*** Opening Source material ***

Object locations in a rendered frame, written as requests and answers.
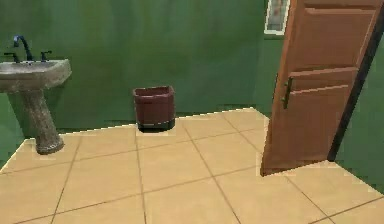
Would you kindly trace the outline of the brown wooden room door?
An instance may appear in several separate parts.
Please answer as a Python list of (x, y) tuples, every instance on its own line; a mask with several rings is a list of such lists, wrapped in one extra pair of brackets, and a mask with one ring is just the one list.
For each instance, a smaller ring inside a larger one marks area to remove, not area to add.
[(384, 0), (290, 1), (261, 175), (327, 159), (382, 10)]

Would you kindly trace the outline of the dark red waste bin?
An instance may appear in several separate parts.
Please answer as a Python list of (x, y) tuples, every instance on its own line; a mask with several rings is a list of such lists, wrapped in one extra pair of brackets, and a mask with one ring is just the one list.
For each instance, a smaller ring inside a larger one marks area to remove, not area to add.
[(175, 91), (172, 86), (135, 88), (132, 94), (136, 123), (141, 132), (162, 132), (175, 126)]

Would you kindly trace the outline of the black sink faucet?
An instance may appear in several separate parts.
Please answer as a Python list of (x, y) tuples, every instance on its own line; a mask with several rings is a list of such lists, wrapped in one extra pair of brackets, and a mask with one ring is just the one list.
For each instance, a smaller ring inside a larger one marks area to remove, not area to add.
[[(23, 45), (27, 61), (34, 61), (34, 56), (32, 55), (31, 49), (30, 49), (29, 44), (26, 41), (25, 37), (23, 35), (15, 35), (13, 37), (13, 47), (14, 48), (19, 47), (19, 45), (20, 45), (19, 43), (20, 42)], [(41, 62), (48, 61), (48, 58), (47, 58), (46, 55), (47, 54), (52, 54), (52, 53), (53, 53), (52, 50), (42, 51), (40, 53), (40, 55), (41, 55)], [(19, 57), (17, 56), (17, 54), (15, 52), (5, 52), (5, 53), (3, 53), (3, 55), (4, 56), (11, 56), (13, 58), (13, 62), (15, 62), (15, 63), (21, 63)]]

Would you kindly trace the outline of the grey stone pedestal sink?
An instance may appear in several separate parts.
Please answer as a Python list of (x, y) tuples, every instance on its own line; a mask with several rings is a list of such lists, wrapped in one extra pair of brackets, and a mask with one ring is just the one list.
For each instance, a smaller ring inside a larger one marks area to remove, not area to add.
[(61, 150), (59, 136), (44, 91), (63, 84), (72, 74), (68, 59), (0, 63), (0, 93), (19, 93), (36, 135), (36, 151), (47, 155)]

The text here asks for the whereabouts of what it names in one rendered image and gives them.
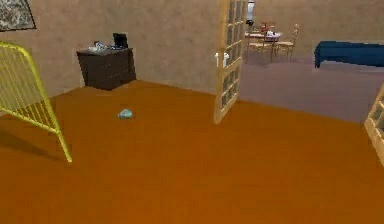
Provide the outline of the pale wooden dining chair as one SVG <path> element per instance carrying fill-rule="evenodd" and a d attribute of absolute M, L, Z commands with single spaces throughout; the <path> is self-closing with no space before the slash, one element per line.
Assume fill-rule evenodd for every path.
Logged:
<path fill-rule="evenodd" d="M 264 58 L 264 53 L 272 49 L 272 44 L 266 41 L 268 29 L 261 26 L 258 30 L 249 30 L 247 35 L 247 55 L 251 52 L 261 54 Z"/>
<path fill-rule="evenodd" d="M 276 43 L 275 55 L 278 55 L 279 51 L 282 50 L 286 53 L 286 58 L 288 61 L 291 61 L 293 50 L 296 45 L 297 36 L 299 34 L 300 25 L 295 24 L 292 30 L 292 33 L 288 41 L 278 41 Z"/>

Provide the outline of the pale blue-white clutter item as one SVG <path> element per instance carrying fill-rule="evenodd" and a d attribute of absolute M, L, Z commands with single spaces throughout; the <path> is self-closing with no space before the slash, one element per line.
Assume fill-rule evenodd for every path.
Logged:
<path fill-rule="evenodd" d="M 112 49 L 112 47 L 110 45 L 104 45 L 100 41 L 95 41 L 94 45 L 90 46 L 88 48 L 88 50 L 91 51 L 91 52 L 103 52 L 103 51 L 111 50 L 111 49 Z"/>

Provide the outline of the framed grey wall picture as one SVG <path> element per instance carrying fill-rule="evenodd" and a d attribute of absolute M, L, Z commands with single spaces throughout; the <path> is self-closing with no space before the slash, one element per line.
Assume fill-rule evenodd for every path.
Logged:
<path fill-rule="evenodd" d="M 28 0 L 0 0 L 0 32 L 35 28 Z"/>

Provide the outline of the dark brown chest of drawers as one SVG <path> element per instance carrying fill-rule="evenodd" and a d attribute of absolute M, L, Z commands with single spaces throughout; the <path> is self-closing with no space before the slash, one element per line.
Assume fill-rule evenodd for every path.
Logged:
<path fill-rule="evenodd" d="M 77 51 L 77 57 L 88 87 L 111 91 L 136 79 L 132 48 L 106 50 L 100 54 L 83 50 Z"/>

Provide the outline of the dining table with pale cloth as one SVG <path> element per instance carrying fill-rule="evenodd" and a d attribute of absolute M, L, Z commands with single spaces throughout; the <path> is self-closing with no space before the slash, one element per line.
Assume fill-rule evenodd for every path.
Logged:
<path fill-rule="evenodd" d="M 277 42 L 281 37 L 281 33 L 272 31 L 263 32 L 246 32 L 246 54 L 257 52 L 264 55 L 269 53 L 269 59 L 273 60 L 274 50 Z"/>

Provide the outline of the pale wooden glazed room door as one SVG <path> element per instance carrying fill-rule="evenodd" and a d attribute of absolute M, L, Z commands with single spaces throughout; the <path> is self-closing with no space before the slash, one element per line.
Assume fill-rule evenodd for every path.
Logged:
<path fill-rule="evenodd" d="M 384 167 L 384 83 L 367 115 L 364 127 L 376 155 Z"/>
<path fill-rule="evenodd" d="M 220 36 L 214 122 L 219 124 L 238 99 L 248 0 L 220 0 Z"/>

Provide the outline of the yellow metal bed headboard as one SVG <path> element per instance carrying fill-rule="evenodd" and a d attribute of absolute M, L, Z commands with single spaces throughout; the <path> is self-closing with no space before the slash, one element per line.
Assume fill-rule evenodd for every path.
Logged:
<path fill-rule="evenodd" d="M 72 162 L 31 54 L 20 45 L 4 41 L 0 41 L 0 111 L 55 134 L 67 162 Z"/>

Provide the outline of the blue sofa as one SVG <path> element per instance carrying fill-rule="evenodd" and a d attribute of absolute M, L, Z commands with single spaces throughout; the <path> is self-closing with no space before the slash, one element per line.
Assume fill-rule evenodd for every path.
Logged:
<path fill-rule="evenodd" d="M 314 50 L 314 65 L 323 61 L 384 67 L 384 45 L 345 41 L 320 41 Z"/>

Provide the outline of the black laptop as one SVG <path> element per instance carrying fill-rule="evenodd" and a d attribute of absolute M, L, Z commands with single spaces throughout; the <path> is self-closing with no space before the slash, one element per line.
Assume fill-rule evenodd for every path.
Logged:
<path fill-rule="evenodd" d="M 116 48 L 126 49 L 128 47 L 127 35 L 124 33 L 114 33 L 114 46 Z"/>

*** Closing Source material ***

**Task details**. Output all the entries above verbatim, please. No images.

**Written reply**.
Object locations in a rendered frame, written as requests and answers.
Would you kindly trace the outline of the brown wooden room door?
An instance may appear in several separate parts.
Please answer as a Python list of (x, y) tuples, every instance on its own line; a mask with several rings is a list of such lists, wrapped in one extra pair of brackets, and a mask with one ring is just the one list.
For each instance, a smaller ring inside a larger one marks area to remove, not area to add.
[(384, 0), (290, 1), (261, 175), (327, 159), (382, 10)]

Would you kindly trace the outline of the dark red waste bin?
An instance may appear in several separate parts.
Please answer as a Python list of (x, y) tuples, every instance on its own line; a mask with several rings is a list of such lists, wrapped in one extra pair of brackets, and a mask with one ring is just the one list.
For each instance, a smaller ring inside a larger one marks area to remove, not area to add.
[(175, 91), (172, 86), (135, 88), (132, 94), (136, 123), (141, 132), (162, 132), (175, 126)]

Would you kindly trace the outline of the black sink faucet?
An instance may appear in several separate parts.
Please answer as a Python list of (x, y) tuples, every instance on its own line; a mask with several rings is a list of such lists, wrapped in one extra pair of brackets, and a mask with one ring is just the one list.
For each instance, a smaller ring inside a larger one marks area to remove, not area to add.
[[(23, 45), (27, 61), (34, 61), (34, 56), (32, 55), (31, 49), (30, 49), (29, 44), (26, 41), (25, 37), (23, 35), (15, 35), (13, 37), (13, 47), (14, 48), (19, 47), (19, 45), (20, 45), (19, 43), (20, 42)], [(41, 62), (48, 61), (48, 58), (47, 58), (46, 55), (47, 54), (52, 54), (52, 53), (53, 53), (52, 50), (42, 51), (40, 53), (40, 55), (41, 55)], [(19, 57), (17, 56), (17, 54), (15, 52), (5, 52), (5, 53), (3, 53), (3, 55), (4, 56), (11, 56), (13, 58), (13, 62), (15, 62), (15, 63), (21, 63)]]

Would you kindly trace the outline of the grey stone pedestal sink?
An instance may appear in several separate parts.
Please answer as a Python list of (x, y) tuples, every instance on its own line; a mask with several rings is a list of such lists, wrapped in one extra pair of brackets, and a mask with one ring is just the one list.
For each instance, a smaller ring inside a larger one marks area to remove, not area to add.
[(61, 150), (59, 136), (44, 91), (63, 84), (72, 74), (68, 59), (0, 63), (0, 93), (19, 93), (36, 135), (36, 151), (47, 155)]

The text here asks for the whereabouts of what it names in one rendered image and gives them.
Provide the outline of the pale wooden dining chair as one SVG <path> element per instance carrying fill-rule="evenodd" and a d attribute of absolute M, L, Z commands with single spaces throughout; the <path> is self-closing with no space before the slash, one element per line.
Assume fill-rule evenodd for every path.
Logged:
<path fill-rule="evenodd" d="M 264 58 L 264 53 L 272 49 L 272 44 L 266 41 L 268 29 L 261 26 L 258 30 L 249 30 L 247 35 L 247 55 L 251 52 L 261 54 Z"/>
<path fill-rule="evenodd" d="M 276 43 L 275 55 L 278 55 L 279 51 L 282 50 L 286 53 L 286 58 L 288 61 L 291 61 L 293 50 L 296 45 L 297 36 L 299 34 L 300 25 L 295 24 L 292 30 L 292 33 L 288 41 L 278 41 Z"/>

Provide the outline of the pale blue-white clutter item as one SVG <path> element per instance carrying fill-rule="evenodd" and a d attribute of absolute M, L, Z commands with single spaces throughout; the <path> is self-closing with no space before the slash, one element per line.
Assume fill-rule evenodd for every path.
Logged:
<path fill-rule="evenodd" d="M 112 49 L 112 47 L 110 45 L 104 45 L 100 41 L 95 41 L 94 45 L 90 46 L 88 48 L 88 50 L 91 51 L 91 52 L 103 52 L 103 51 L 111 50 L 111 49 Z"/>

Provide the outline of the framed grey wall picture as one SVG <path> element per instance carrying fill-rule="evenodd" and a d attribute of absolute M, L, Z commands with single spaces throughout; the <path> is self-closing with no space before the slash, one element per line.
Assume fill-rule evenodd for every path.
Logged:
<path fill-rule="evenodd" d="M 28 0 L 0 0 L 0 32 L 35 28 Z"/>

Provide the outline of the dark brown chest of drawers as one SVG <path> element per instance carrying fill-rule="evenodd" and a d attribute of absolute M, L, Z commands with single spaces throughout; the <path> is self-closing with no space before the slash, one element per line.
Assume fill-rule evenodd for every path.
Logged:
<path fill-rule="evenodd" d="M 77 51 L 77 57 L 88 87 L 111 91 L 136 79 L 132 48 L 106 50 L 100 54 L 83 50 Z"/>

Provide the outline of the dining table with pale cloth as one SVG <path> element per instance carrying fill-rule="evenodd" and a d attribute of absolute M, L, Z commands with single spaces throughout; the <path> is self-closing with no space before the slash, one element per line.
Assume fill-rule evenodd for every path.
Logged:
<path fill-rule="evenodd" d="M 277 42 L 281 37 L 281 33 L 272 31 L 263 32 L 246 32 L 246 54 L 257 52 L 264 55 L 269 53 L 269 59 L 273 60 L 274 50 Z"/>

Provide the outline of the pale wooden glazed room door as one SVG <path> element per instance carrying fill-rule="evenodd" and a d attribute of absolute M, L, Z commands with single spaces throughout; the <path> is self-closing with no space before the slash, one element per line.
Assume fill-rule evenodd for every path.
Logged:
<path fill-rule="evenodd" d="M 384 167 L 384 83 L 367 115 L 364 127 L 376 155 Z"/>
<path fill-rule="evenodd" d="M 220 36 L 214 122 L 219 124 L 238 99 L 248 0 L 220 0 Z"/>

Provide the outline of the yellow metal bed headboard as one SVG <path> element per instance carrying fill-rule="evenodd" and a d attribute of absolute M, L, Z commands with single spaces throughout; the <path> is self-closing with no space before the slash, one element per line.
Assume fill-rule evenodd for every path.
Logged:
<path fill-rule="evenodd" d="M 72 162 L 31 54 L 20 45 L 4 41 L 0 41 L 0 111 L 55 134 L 67 162 Z"/>

Provide the outline of the blue sofa as one SVG <path> element per instance carrying fill-rule="evenodd" and a d attribute of absolute M, L, Z commands with single spaces throughout; the <path> is self-closing with no space before the slash, one element per line.
Assume fill-rule evenodd for every path.
Logged:
<path fill-rule="evenodd" d="M 314 50 L 314 65 L 323 61 L 384 67 L 384 45 L 345 41 L 320 41 Z"/>

Provide the outline of the black laptop as one SVG <path> element per instance carrying fill-rule="evenodd" and a d attribute of absolute M, L, Z commands with single spaces throughout; the <path> is self-closing with no space before the slash, one element per line.
Assume fill-rule evenodd for every path.
Logged:
<path fill-rule="evenodd" d="M 116 48 L 126 49 L 128 47 L 127 35 L 124 33 L 114 33 L 114 46 Z"/>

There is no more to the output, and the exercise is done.